I don't know enough about this to say either way.
> I'm not sure anyone knows what is missing, and if Juno really
> demonstrates that or not.
>
> However, versions before Feb 20 consistently act like current
> versions act with @M3nogc.
> Before Feb 20 without @M3nogc.
> Current with @M3nogc.
What does this mean? That pre-2009-02 is just the same as
post-2009-02? How does that narrow anything down to that specific
time-frame?
> What I'd like to see is current without @M3nogc to act just as bad
> but no worse than before Feb 20. I think the current behavior
> without @M3nogc is worse. It's just "fail vs. no fail".

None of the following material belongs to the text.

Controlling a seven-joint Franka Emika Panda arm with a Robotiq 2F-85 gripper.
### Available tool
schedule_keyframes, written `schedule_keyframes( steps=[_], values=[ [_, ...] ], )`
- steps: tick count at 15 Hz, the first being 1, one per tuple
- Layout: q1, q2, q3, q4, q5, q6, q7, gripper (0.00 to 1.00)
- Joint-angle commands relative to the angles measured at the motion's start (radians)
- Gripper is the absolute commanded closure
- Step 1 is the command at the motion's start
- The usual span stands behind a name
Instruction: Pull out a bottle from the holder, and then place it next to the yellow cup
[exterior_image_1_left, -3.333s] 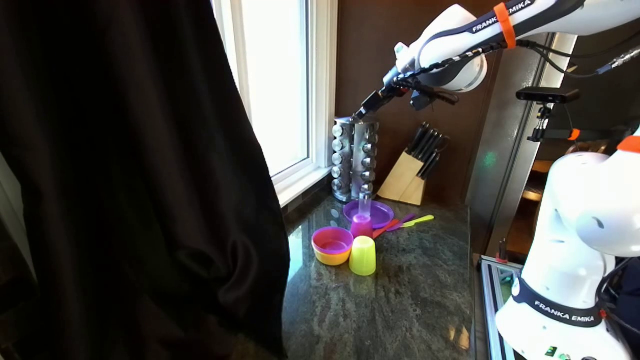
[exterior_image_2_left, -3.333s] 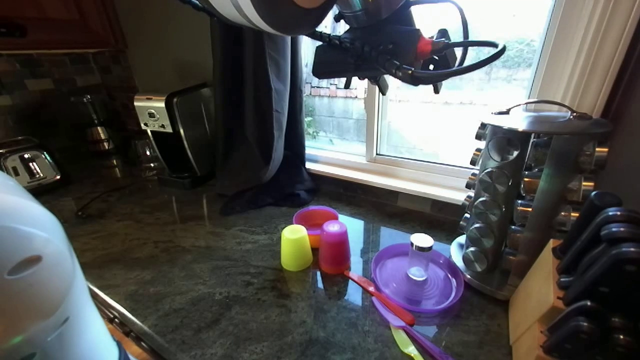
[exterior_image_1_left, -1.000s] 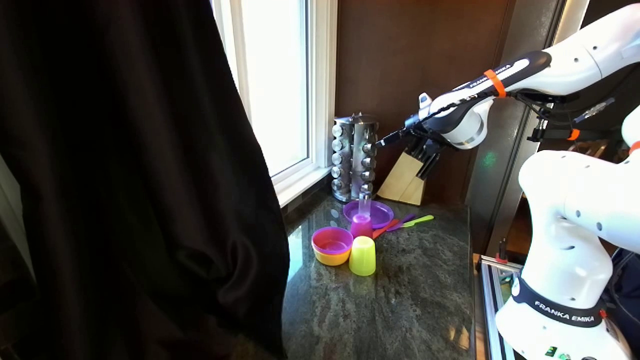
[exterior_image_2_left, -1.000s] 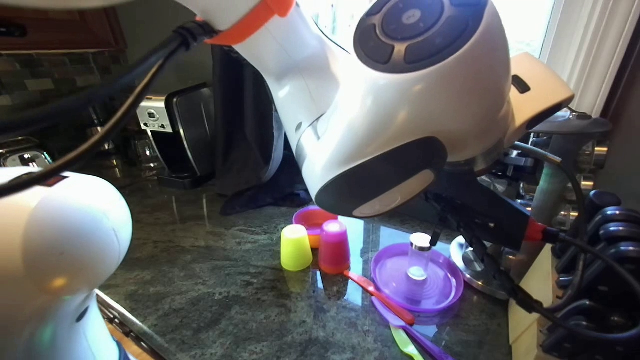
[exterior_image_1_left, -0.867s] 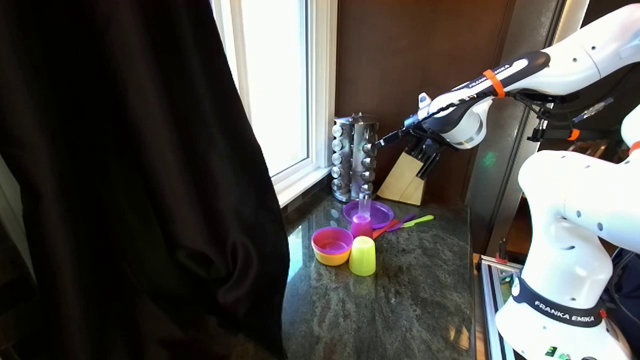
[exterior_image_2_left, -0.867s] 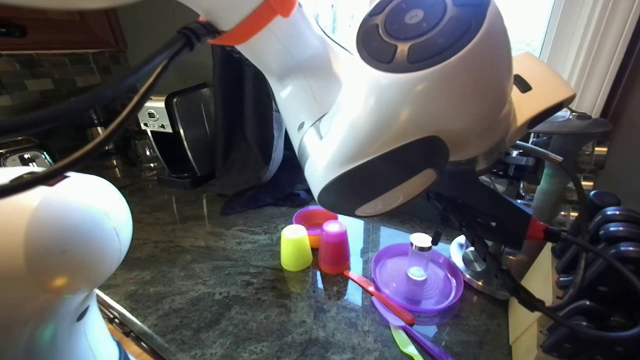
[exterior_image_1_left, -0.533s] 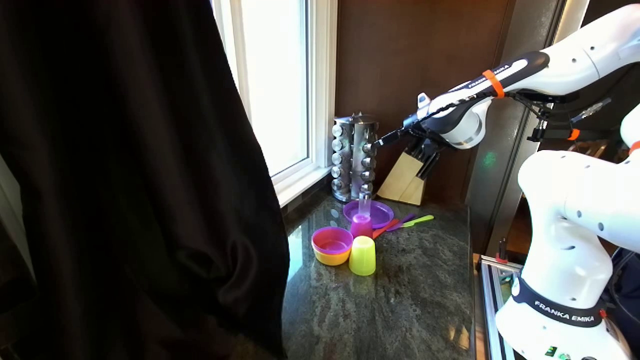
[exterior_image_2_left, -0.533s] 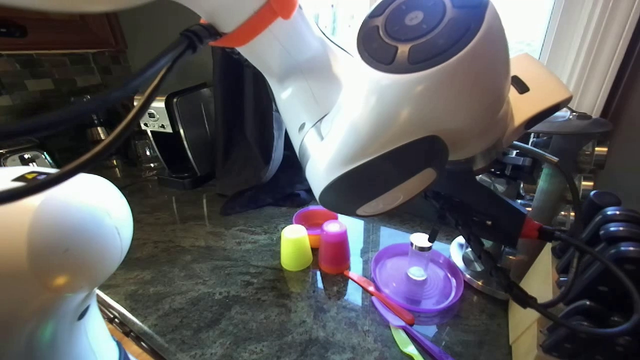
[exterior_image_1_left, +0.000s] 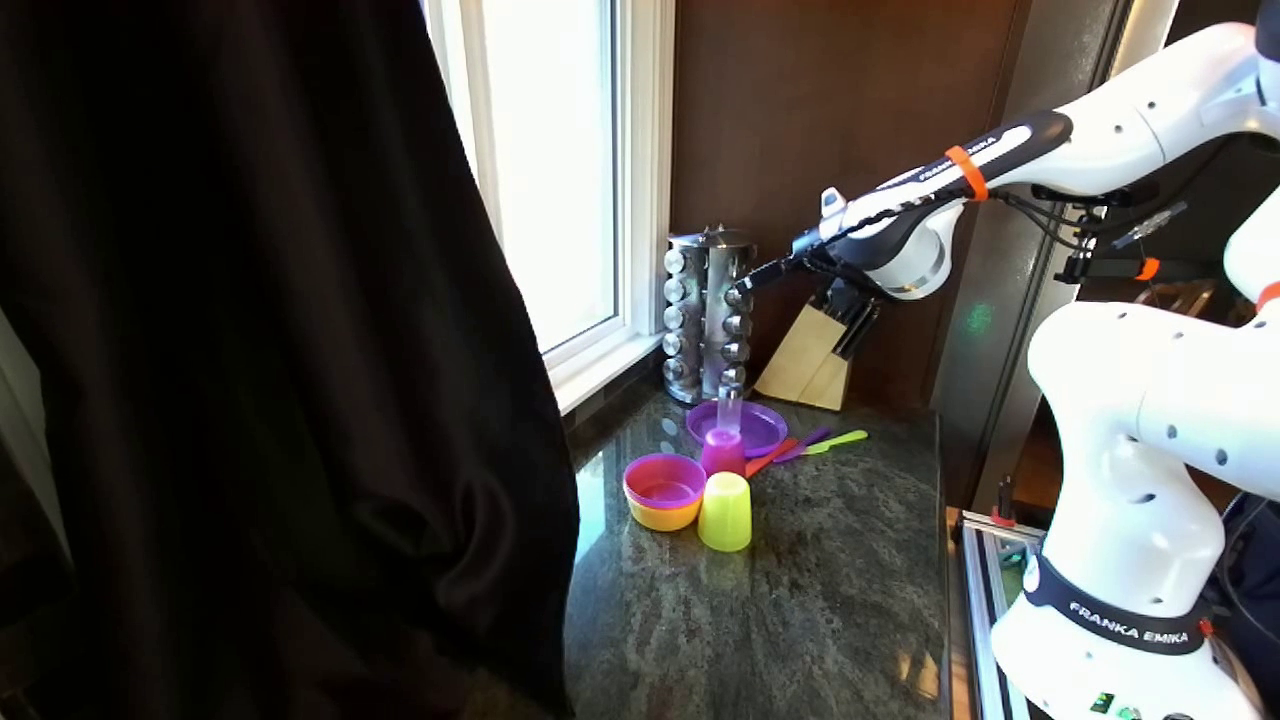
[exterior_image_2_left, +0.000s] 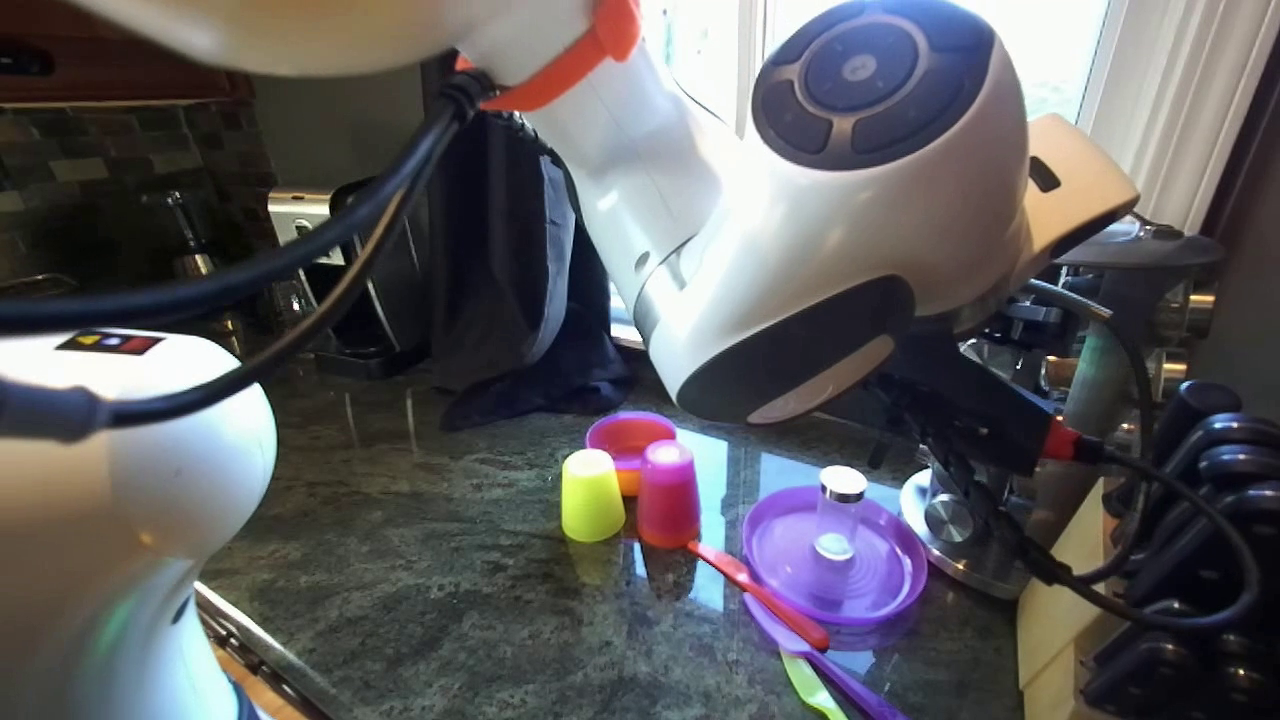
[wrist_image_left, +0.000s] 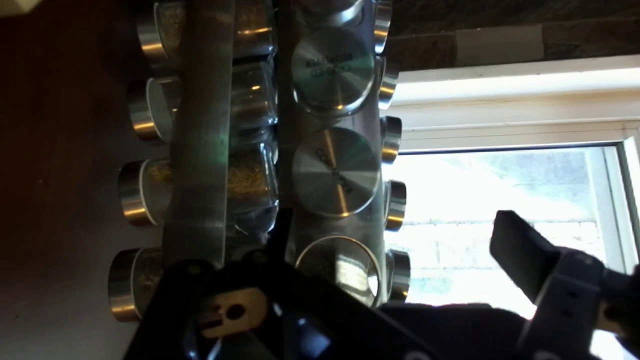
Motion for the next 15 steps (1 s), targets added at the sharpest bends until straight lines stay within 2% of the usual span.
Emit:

I still don't understand what this says about that particular time-
frame.
> Now, that is apples and oranges. For example, I relatively recently
> changed the default initial allocation size and maybe incremental
> allocation sizes. In particular..I forget the exact details but I
> think changed from malloc to VirtualAlloc, and VirtualAlloc
> allocates in 64K chunks. I guess I should review that..but that was
> more recent I think, after Feb 20. I have to check.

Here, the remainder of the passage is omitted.